Five reasons to take up tennis this summer
Looking for a fun sport to keep you fit and active this summer? Tennis is one of the most popular sports in the world – both in terms of spectator figures and participation.
The ‘Wimbledon effect’ is a prime example, with the tournament action gripping legions of fans, and inspiring countless others to pick up a racquet and get into the swing of the game themselves.
Tempted to tackle tennis yourself?
Here, Wimbledon head coach Dan Bloxham, rallies five ace facts about the sport…
Tennis is one of those sports that can be enjoyed from childhood through to later life, making it a great way of keeping fit and having an activity the whole family can enjoy. The competitive edge adds an extra twist, but even if you’re just in it for the exercise and fun – and to see how long you can keep those rallies going – there are boundless benefits.

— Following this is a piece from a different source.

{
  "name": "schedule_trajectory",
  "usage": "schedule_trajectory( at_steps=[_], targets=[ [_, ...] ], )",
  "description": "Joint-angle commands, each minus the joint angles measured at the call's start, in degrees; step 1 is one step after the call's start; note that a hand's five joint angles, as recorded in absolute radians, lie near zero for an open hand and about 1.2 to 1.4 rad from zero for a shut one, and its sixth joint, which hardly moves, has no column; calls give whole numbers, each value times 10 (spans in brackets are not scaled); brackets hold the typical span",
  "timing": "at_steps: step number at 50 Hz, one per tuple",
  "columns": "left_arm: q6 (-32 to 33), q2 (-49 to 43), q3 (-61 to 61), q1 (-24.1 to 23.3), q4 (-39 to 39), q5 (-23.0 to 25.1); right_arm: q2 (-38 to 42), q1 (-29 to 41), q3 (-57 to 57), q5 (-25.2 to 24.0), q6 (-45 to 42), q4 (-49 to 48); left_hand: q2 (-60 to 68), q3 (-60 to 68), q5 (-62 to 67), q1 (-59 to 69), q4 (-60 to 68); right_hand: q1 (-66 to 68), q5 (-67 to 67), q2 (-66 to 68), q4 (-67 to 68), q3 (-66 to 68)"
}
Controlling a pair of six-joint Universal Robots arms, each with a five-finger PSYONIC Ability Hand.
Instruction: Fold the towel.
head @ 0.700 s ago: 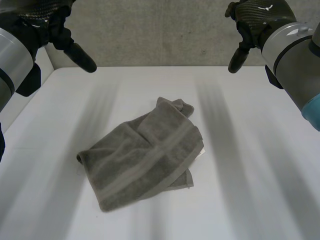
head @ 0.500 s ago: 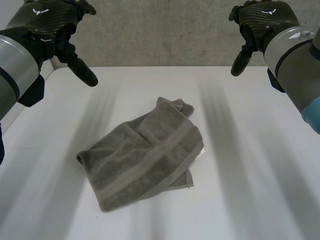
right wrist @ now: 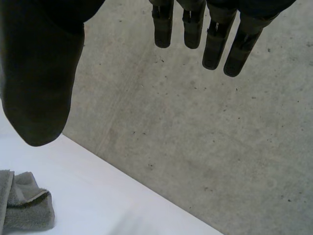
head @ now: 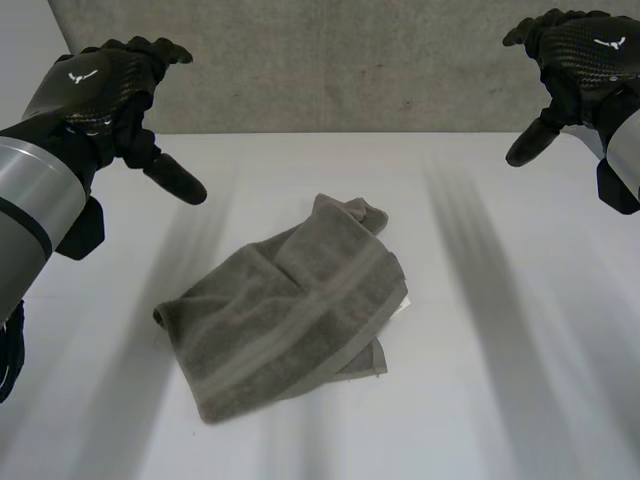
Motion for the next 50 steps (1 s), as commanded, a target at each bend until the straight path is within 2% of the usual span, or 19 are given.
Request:
schedule_trajectory(
  at_steps=[1, 23, 25, 27, 28, 30, 33, 35, 36, 39, 41, 45, 47, 50],
  targets=[
    [0, -1, -7, 5, 13, 0, 11, 8, -12, 4, -1, 6, -24, -20, -28, -34, -29, -36, -34, -41, -45, -41],
    [3, -3, -16, 9, 23, 3, 32, 9, -20, -8, -15, 21, -31, -26, -35, -41, -36, -36, -34, -41, -45, -41],
    [3, -4, -17, 14, 29, 4, 39, 9, -22, -21, -24, 34, -31, -26, -35, -41, -36, -36, -34, -41, -45, -41],
    [7, -7, -27, 26, 46, 6, 60, 24, -20, -70, -50, 69, -31, -26, -35, -41, -36, -36, -34, -41, -45, -41],
    [7, -7, -27, 26, 46, 6, 60, 24, -20, -70, -50, 69, -31, -26, -35, -41, -36, -36, -34, -41, -45, -41],
    [7, -9, -34, 36, 59, 8, 93, 66, -13, -128, -82, 105, -31, -26, -35, -41, -36, -36, -34, -41, -45, -41],
    [8, -10, -48, 55, 95, 11, 112, 89, -10, -144, -97, 117, -31, -26, -35, -41, -36, -36, -34, -41, -45, -41],
    [8, -14, -62, 67, 129, 20, 149, 145, 2, -160, -122, 116, -31, -26, -35, -41, -36, -36, -34, -41, -45, -41],
    [8, -14, -62, 67, 129, 20, 149, 145, 2, -160, -122, 116, -31, -26, -35, -41, -36, -36, -34, -41, -45, -41],
    [8, -14, -68, 74, 147, 35, 191, 178, 16, -161, -130, 74, -31, -26, -35, -41, -36, -36, -34, -41, -45, -41],
    [7, -14, -73, 81, 151, 42, 227, 195, 35, -157, -135, 2, -31, -26, -35, -41, -36, 22, 24, 17, 13, 16],
    [7, -14, -78, 84, 152, 42, 250, 205, 53, -154, -137, -65, -31, -26, -35, -41, -36, 79, 81, 74, 70, 74],
    [7, -14, -81, 82, 152, 42, 264, 206, 67, -153, -137, -113, -31, -26, -35, -41, -36, 150, 152, 145, 140, 144],
    [7, -14, -81, 82, 152, 42, 285, 208, 75, -153, -137, -141, -31, -26, -35, -41, -36, 172, 174, 167, 163, 166]
  ],
)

Whether it’s parent and teenager time, or something to keep the kids occupied on a Sunday morning, why not check out tennis courts in your area?
Wimbledon head coach, Dan Bloxham, believes tennis is a great way to combine exercise and socialising. “[The] gym is great, swimming is great, but it’s pretty tough to have a chat when you’re on the cycling machine in the gym. Tennis is a really nice way to meet people,” he states. A weekly game of tennis can be a great way to keep in touch with friends, and a fantastic way for kids to build up social skills and self-confidence.
You could even join a tennis club and become part of a community with a shared interest at its heart – a fantastic way to make friends and keep up those social engagements, particularly as you get older.
Skill for life
In addition to the above, tennis isn’t only something you can enjoy throughout life – it’s also, as Bloxham notes, a sport where it’s possible to “get better as you get older”, because it’s a game of skill and technique, not just fitness.
“The nice thing with tennis is you forget you’re doing your workout,” says Bloxham. “We’ve all sat on the bike in the gym thinking, ’10 minutes gone’, or, ’20 minutes left’. But when you’re rushing to your forehand [in a game of tennis], you actually forget you’re working out. I think in years to come, in the next five years or so, people will lose interest in the gym and try and find things they can do that are also a little bit more exciting,” Boxham adds.
Indeed, where other activities can seem repetitive, traditional sports like tennis offer something more action-packed and lively. You’ll be so engrossed you’ll lose track of time, rather than counting down the minutes to the end of your workout. It’s great for overall fitness too – you get a cardiovascular workout with the short sprints and dashing back and forth, head-to-toe muscle groups benefit (it’s not just the arms and thighs!), not to mention the hand-eye co-ordination and response skills you’re improving.
As Bloxham adds, tennis is played “all over the world”, which means it’s usually not too difficult – within reason – to find somewhere to play.
“If you move to another country or your family goes to another city or town, if you can play tennis to a reasonable level or to a club level, you can walk into any club in the world and you have a social network,” says Bloxham. “So I think it’s a great sport to invest your time in as a young player, and also as an adult.”